Yesterday, the US congressman Jim McDermott (D-WA) unveiled legislation he will introduce in the U.S. House of Representatives today to help stop trade in conflict minerals in the Congo. His initiative was applauded by many advocacy groups, including the Enough Campaign, Human Rights’ Watch and Global Witness.
This is good news indeed. Now we have three initiatives in the US government aimed at quelling the trade in conflict minerals in the Congo. In addition to this initiative, there is the Congo Minerals Act that Senators Brownback (R-KS), Duck Durbin (D-IL) and Russ Feingold (D-WI) introduced to the upper house in April 2009, as well as an amendment to the National Defense Authorization Act signed into law in October 2009 requiring the State and Defense Departments to work together to create a map of mining areas and zones occupied by armed groups in the eastern Congo.
This is unprecedented. Previously, the furthest the US Congress has gone is to issue resolutions condemning violence, supporting peace processes and holding hearings. The European Union is watching closely, and advocates in France are considering following suit with pressure on the French parliament. It’s nice to see the US taking the lead on this.
But what do these acts actually call for? Here are the most important items in the House bill:
- definition by commerce secretary of what constitutes a conflict mineral good, the tasking of regular audits of mineral processing facilities in the US
- create a conflict minerals map
- support for further investigations by the UN Group of Experts;
- mapping of which armed groups control key mines in eastern Congo;
- inclusion of information on the negative impact of mineral exploitation and trade on human rights in Congo in the annual human rights reports;
- GAO review to evaluate adherence and effectiveness of policies
The Senate bill is similar, requiring amongst other things that “companies that are involved in commercial activities involving three minerals (coltan, cassiterite, and wolframite) to disclose the country of origin of the minerals to the Securities and Exchange Commission. If the minerals are from DRC or neighboring countries, companies would have to also disclose the mine of origin.”

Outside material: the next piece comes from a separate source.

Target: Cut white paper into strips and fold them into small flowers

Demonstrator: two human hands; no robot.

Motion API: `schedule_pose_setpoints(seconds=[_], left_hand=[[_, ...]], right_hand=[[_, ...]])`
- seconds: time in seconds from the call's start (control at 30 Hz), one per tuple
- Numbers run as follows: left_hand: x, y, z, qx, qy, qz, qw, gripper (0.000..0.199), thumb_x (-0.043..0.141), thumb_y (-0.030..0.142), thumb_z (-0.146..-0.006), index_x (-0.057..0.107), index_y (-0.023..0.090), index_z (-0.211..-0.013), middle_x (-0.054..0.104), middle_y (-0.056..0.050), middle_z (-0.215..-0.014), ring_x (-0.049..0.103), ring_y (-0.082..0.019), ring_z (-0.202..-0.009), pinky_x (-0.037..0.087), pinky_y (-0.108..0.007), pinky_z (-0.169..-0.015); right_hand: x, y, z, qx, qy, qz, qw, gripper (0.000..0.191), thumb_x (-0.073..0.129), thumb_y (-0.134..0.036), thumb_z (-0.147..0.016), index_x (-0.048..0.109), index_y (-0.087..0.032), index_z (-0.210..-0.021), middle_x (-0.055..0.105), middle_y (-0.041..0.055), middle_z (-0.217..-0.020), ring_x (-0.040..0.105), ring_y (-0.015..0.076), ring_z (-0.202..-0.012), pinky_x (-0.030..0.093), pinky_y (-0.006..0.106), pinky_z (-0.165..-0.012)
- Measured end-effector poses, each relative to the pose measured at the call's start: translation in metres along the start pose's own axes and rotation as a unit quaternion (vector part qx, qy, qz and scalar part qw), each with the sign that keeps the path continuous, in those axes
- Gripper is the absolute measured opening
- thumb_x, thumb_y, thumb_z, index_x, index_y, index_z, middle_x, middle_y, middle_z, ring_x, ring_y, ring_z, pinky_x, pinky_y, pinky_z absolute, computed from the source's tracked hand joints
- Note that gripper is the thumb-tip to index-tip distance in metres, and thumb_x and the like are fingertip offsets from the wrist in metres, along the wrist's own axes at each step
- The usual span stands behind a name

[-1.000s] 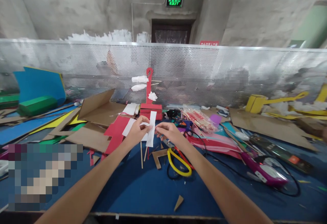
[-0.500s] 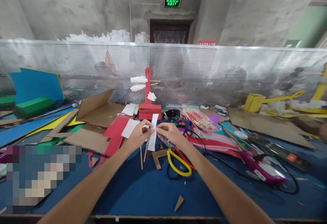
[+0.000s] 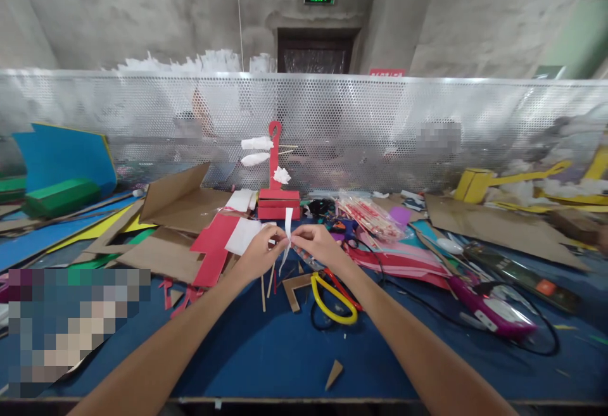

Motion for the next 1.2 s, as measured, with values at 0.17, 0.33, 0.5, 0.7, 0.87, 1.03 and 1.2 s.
schedule_pose_setpoints(seconds=[0.17, 0.33, 0.5, 0.7, 0.87, 1.03, 1.2], left_hand=[[0.004, 0.000, 0.002, 0.002, -0.002, 0.001, 1.000, 0.024, 0.048, 0.039, -0.088, 0.058, 0.018, -0.088, 0.059, -0.005, -0.089, 0.058, -0.018, -0.084, 0.048, -0.030, -0.076], [0.005, 0.000, 0.001, -0.012, -0.013, -0.001, 1.000, 0.024, 0.047, 0.038, -0.089, 0.059, 0.017, -0.083, 0.059, -0.005, -0.087, 0.057, -0.017, -0.081, 0.047, -0.027, -0.070], [0.004, 0.001, 0.001, -0.010, -0.023, -0.008, 1.000, 0.025, 0.045, 0.035, -0.089, 0.061, 0.017, -0.084, 0.059, -0.005, -0.087, 0.057, -0.017, -0.083, 0.046, -0.027, -0.070], [0.004, 0.000, 0.001, -0.009, -0.019, -0.021, 1.000, 0.023, 0.046, 0.033, -0.089, 0.060, 0.016, -0.082, 0.059, -0.004, -0.084, 0.057, -0.017, -0.079, 0.046, -0.027, -0.069], [0.005, -0.002, 0.001, 0.000, -0.013, -0.023, 1.000, 0.019, 0.046, 0.031, -0.089, 0.057, 0.017, -0.084, 0.059, -0.004, -0.086, 0.057, -0.016, -0.079, 0.046, -0.028, -0.072], [0.006, -0.001, 0.003, -0.002, -0.029, -0.041, 0.999, 0.019, 0.042, 0.031, -0.090, 0.055, 0.018, -0.088, 0.059, -0.004, -0.088, 0.058, -0.017, -0.081, 0.048, -0.028, -0.070], [0.004, 0.010, 0.006, 0.023, -0.043, -0.114, 0.992, 0.019, 0.039, 0.029, -0.091, 0.055, 0.019, -0.096, 0.059, -0.005, -0.095, 0.059, -0.018, -0.086, 0.049, -0.030, -0.075]], right_hand=[[-0.001, -0.001, 0.000, -0.025, 0.005, 0.019, 0.999, 0.017, 0.062, -0.032, -0.075, 0.063, -0.015, -0.074, 0.060, 0.0000, -0.060, 0.052, 0.0105, -0.049, 0.041, 0.020, -0.045], [0.000, 0.000, 0.000, -0.024, 0.003, 0.035, 0.999, 0.017, 0.060, -0.032, -0.077, 0.063, -0.016, -0.074, 0.060, 0.0003, -0.061, 0.051, 0.0095, -0.047, 0.040, 0.019, -0.043], [0.001, 0.001, 0.001, -0.019, 0.007, 0.031, 0.999, 0.019, 0.061, -0.034, -0.076, 0.062, -0.015, -0.074, 0.061, 0.0010, -0.063, 0.051, 0.0101, -0.049, 0.041, 0.020, -0.043], [0.002, 0.002, 0.000, -0.013, -0.004, 0.042, 0.999, 0.020, 0.059, -0.035, -0.079, 0.061, -0.015, -0.077, 0.063, 0.0029, -0.069, 0.054, 0.0107, -0.053, 0.043, 0.019, -0.044], [0.006, 0.001, 0.003, -0.013, -0.020, 0.054, 0.998, 0.025, 0.062, -0.042, -0.078, 0.057, -0.017, -0.083, 0.064, 0.0023, -0.071, 0.053, 0.0110, -0.052, 0.043, 0.020, -0.042], [0.007, -0.001, 0.004, -0.017, -0.034, 0.051, 0.998, 0.026, 0.060, -0.042, -0.080, 0.055, -0.017, -0.082, 0.064, 0.0035, -0.073, 0.056, 0.0127, -0.057, 0.044, 0.020, -0.043], [0.004, -0.003, 0.003, -0.028, -0.044, 0.059, 0.997, 0.025, 0.056, -0.041, -0.083, 0.054, -0.016, -0.078, 0.062, 0.0030, -0.070, 0.055, 0.0119, -0.055, 0.046, 0.021, -0.047]])
Point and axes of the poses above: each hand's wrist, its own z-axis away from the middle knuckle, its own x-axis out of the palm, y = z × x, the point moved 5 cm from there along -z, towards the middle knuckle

The main flaw in this legislation, as I have argued before, (I tend to be repetitious) is that it relies on being able to discern what a conflict mineral is. Otherwise the mining companies in the US will just throw their hands up and claim not to know where the minerals are from. This is currently what mining traders in Goma and Bukavu do – they just say: “All we know is that it comes from the interior, we have no idea where it is from.” They are often lying, but it is sometimes difficult to prove them wrong – with the UN Group of Experts, we had to retrace the supply chain, sifting through stacks of Congolese documents (which are sometimes unreliable) and get testimony from mining industry insiders.
One idea is to start this kind of certification in several pilot projects and then trying to spread out from there. There is currently an effort being launched by MONUC, the International Organization for Migration (IOM) and the Canadian government to establish “centres de negoce” (trading centers) in five places in North and South Kivu (Mubi, Rubaya, Hombo, Baraka and Kamituga) where international officials would support the Congolese government and police to begin inspecting shipments and certifying their origin. Congolese revenue agents would also be present to levy taxes.
Even here, though, none of the centers would be established at the mines themselves. In the case of Mubi, potentially the biggest center, miners would have to shlep minerals 50 kilometers from the Bisie mine, the biggest tin mine in North Kivu. On the way, minerals from areas controlled by armed groups could be infiltrated into the supply chain; by the time the certifying agents in Mubi look at the bags full of tin, they will have a hard time knowing if it is conflict minerals or not.
We could try certifying at the mines themselves, starting with a dozen or so of the biggest mines. This would require sending reliable agents and people to protect them to these sites, not an easy task as some of the biggest mines are over a day walk from the closest road or airstrip (like Bisie, a 16 hour slog through the jungle from mine to airstrip). This would also face stiff opposition from traders, as it would reduce tin exports by significant amounts, as even “legitimate” mining sites (i.e. those occupied by the Congolese army) would be barred. But this could be a start and something for donors to commission studies to see which sites would be most appropriate.
In the meantime, a quick way of of imposing some accountability in the sector is to take the approach that Global Witness and the UN Group of Experts already have: by investigating the traders and finding out who is knowingly dealing in minerals from rebel-controlled areas. I call this the policing option and recommend setting it up as an official third-party monitor, recognized by the Congolese government with a clear agreement on what illegal activity means, what prerogatives they have under Congolese law and what the sanctions would be violations.
Hence, I think the US legislators’ initiatives are laudable, but have a somewhat backwards approach – we should first try to institute mechanisms of accountability at the local level, then at the international level. Of course, the two approaches reinforce each other, and I understand some US-based electronics companies may even be willing to fund such local institutions in the Congo.